■ THE PROBLEM ■
Your answer should hold exactly the lines from the one with "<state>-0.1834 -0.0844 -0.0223" through the last line of the material below, nothing before and nothing extra.

■ EXERCISE DATA ■
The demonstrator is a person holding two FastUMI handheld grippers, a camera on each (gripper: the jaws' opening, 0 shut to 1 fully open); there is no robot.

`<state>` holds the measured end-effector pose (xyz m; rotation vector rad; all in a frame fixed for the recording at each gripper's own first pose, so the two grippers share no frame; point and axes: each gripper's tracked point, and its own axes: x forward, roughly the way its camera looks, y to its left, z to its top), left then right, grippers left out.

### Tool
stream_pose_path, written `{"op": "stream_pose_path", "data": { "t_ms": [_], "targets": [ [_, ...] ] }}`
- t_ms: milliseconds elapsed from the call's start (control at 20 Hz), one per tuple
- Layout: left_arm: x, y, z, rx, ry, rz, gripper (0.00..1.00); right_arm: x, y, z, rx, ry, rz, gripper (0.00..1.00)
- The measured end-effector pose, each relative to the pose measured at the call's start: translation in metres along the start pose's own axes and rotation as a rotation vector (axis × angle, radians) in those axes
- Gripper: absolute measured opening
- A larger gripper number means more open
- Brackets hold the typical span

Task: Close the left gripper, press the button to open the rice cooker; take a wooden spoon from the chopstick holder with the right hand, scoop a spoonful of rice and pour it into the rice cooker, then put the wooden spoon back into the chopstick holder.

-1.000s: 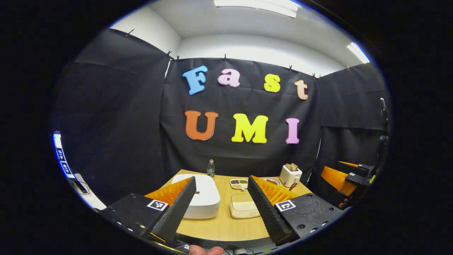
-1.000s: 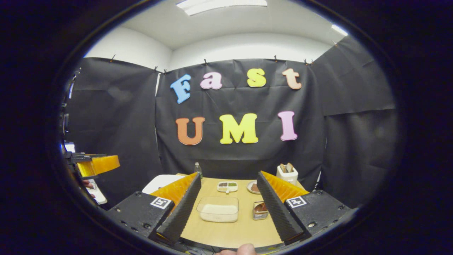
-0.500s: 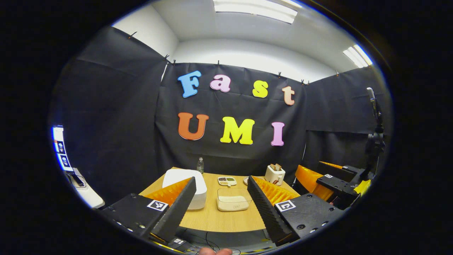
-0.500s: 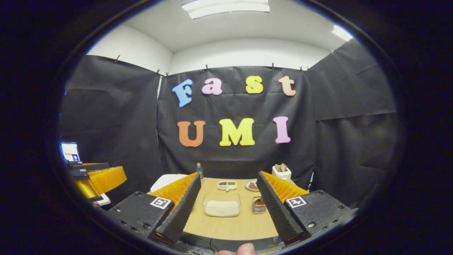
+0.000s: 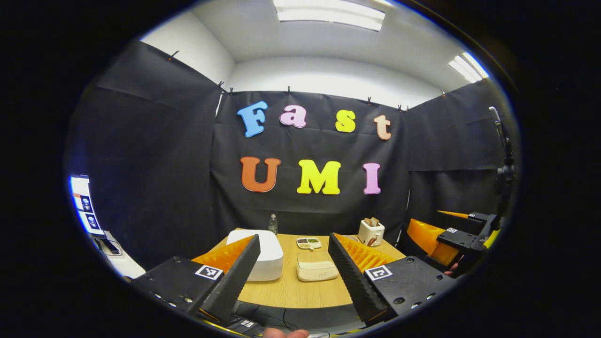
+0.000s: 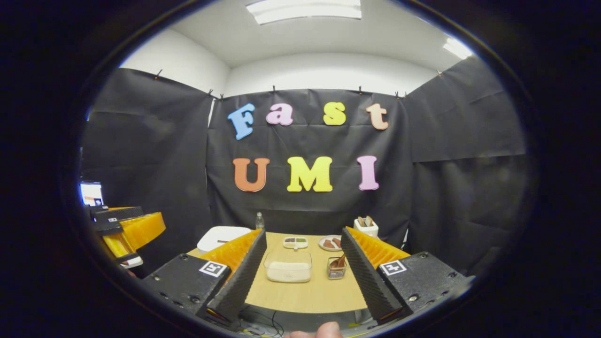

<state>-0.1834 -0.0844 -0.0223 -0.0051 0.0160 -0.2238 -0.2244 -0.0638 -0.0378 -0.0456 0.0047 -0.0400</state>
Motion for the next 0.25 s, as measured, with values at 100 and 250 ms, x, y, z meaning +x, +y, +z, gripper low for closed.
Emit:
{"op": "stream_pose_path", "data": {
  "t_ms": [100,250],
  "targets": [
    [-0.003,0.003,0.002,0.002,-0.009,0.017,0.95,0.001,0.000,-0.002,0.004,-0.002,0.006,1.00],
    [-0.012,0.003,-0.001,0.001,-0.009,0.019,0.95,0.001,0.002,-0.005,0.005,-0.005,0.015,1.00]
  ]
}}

■ THE COMPLETED TASK ■
<state>-0.1834 -0.0844 -0.0223 -0.0051 0.0160 -0.2238 -0.2244 -0.0638 -0.0378 -0.0456 0.0047 -0.0400</state>
Motion for the next 0.25 s, as measured, with values at 100 and 250 ms, x, y, z meaning +x, +y, +z, gripper low for closed.
Emit:
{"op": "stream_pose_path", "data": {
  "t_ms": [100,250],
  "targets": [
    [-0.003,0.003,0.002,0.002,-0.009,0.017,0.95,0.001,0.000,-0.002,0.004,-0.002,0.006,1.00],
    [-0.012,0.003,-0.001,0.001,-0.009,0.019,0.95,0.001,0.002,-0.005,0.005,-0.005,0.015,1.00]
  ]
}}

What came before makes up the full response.